Personal information
- Born: July 17, 1982 (age 44) Morgantown, West Virginia, U.S.
- Listed height: 6 ft 4 in (1.93 m)
- Listed weight: 338 lb (153 kg)

Career information
- High school: Coffman (Dublin, Ohio)
- College: Northwestern
- NFL draft: 2005: undrafted

Career history
- New Orleans Saints (2005)*; Washington Redskins (2005–2006); Baltimore Ravens (2006–2007); Miami Dolphins (2007–2008); Kansas City Chiefs (2009); New York Giants (2011)*; San Diego Chargers (2011);
- * Offseason or practice squad member only

Career NFL statistics
- Games played: 35
- Games started: 18
- Stats at Pro Football Reference

= Ikechuku Ndukwe =

American football player (born 1982)

Ikechuku "Ike" Ndukwe (born July 17, 1982) is an American former professional football player who was an offensive lineman in the National Football League (NFL).
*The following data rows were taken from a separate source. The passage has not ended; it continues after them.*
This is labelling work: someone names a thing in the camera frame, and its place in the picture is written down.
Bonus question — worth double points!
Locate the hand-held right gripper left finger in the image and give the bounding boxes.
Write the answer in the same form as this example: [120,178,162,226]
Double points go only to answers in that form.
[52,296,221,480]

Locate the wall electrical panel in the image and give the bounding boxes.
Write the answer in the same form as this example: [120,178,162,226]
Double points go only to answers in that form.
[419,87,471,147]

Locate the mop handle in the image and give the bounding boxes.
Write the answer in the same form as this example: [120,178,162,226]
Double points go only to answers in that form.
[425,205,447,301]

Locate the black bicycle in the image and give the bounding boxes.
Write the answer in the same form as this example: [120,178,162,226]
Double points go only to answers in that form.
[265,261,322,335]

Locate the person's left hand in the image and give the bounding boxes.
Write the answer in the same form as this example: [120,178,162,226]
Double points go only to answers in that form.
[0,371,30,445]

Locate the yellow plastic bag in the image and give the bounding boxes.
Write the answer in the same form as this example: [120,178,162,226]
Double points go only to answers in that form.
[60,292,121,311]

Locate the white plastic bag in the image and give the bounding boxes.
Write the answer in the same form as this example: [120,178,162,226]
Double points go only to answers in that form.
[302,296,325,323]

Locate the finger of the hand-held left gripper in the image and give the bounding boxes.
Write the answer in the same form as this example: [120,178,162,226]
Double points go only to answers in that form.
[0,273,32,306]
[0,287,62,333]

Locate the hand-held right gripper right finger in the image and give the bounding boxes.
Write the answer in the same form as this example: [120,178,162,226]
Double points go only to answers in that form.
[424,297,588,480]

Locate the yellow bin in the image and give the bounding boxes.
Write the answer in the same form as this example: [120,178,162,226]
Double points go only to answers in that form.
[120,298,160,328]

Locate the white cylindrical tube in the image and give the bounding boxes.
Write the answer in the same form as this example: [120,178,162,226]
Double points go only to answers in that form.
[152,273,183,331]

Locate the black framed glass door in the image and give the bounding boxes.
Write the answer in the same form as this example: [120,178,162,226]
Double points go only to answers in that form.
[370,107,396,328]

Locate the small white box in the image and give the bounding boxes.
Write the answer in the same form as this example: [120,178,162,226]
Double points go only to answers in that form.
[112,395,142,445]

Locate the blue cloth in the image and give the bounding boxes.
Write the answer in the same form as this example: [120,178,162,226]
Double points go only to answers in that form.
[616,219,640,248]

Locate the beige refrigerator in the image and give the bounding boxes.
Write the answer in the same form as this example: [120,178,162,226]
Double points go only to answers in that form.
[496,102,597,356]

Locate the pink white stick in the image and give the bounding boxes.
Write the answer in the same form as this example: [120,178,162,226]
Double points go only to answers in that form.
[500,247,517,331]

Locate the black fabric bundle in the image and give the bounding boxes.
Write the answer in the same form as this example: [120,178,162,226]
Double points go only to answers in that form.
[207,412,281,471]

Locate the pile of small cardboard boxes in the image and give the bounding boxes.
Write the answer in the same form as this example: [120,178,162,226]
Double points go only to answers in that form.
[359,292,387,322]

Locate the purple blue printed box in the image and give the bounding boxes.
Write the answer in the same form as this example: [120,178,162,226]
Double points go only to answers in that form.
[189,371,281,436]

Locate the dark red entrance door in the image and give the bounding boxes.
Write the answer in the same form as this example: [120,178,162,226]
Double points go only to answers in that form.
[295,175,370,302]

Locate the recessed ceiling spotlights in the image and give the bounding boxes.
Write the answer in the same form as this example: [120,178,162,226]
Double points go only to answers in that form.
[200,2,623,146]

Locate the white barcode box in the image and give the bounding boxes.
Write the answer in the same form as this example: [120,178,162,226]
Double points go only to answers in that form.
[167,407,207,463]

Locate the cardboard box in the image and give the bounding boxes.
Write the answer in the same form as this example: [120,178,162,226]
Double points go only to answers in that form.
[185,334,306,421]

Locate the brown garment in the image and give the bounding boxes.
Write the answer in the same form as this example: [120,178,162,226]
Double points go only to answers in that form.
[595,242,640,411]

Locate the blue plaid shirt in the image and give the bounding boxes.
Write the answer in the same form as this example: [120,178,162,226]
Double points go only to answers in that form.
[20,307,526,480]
He was signed by the New Orleans Saints as an undrafted free agent in 2005. He played college football for the Northwestern Wildcats.

Ndukwe was also a member of the Washington Redskins, Baltimore Ravens, Miami Dolphins, Kansas City Chiefs, New York Giants, and San Diego Chargers. He is the older brother of former NFL safety Chinedum Ndukwe.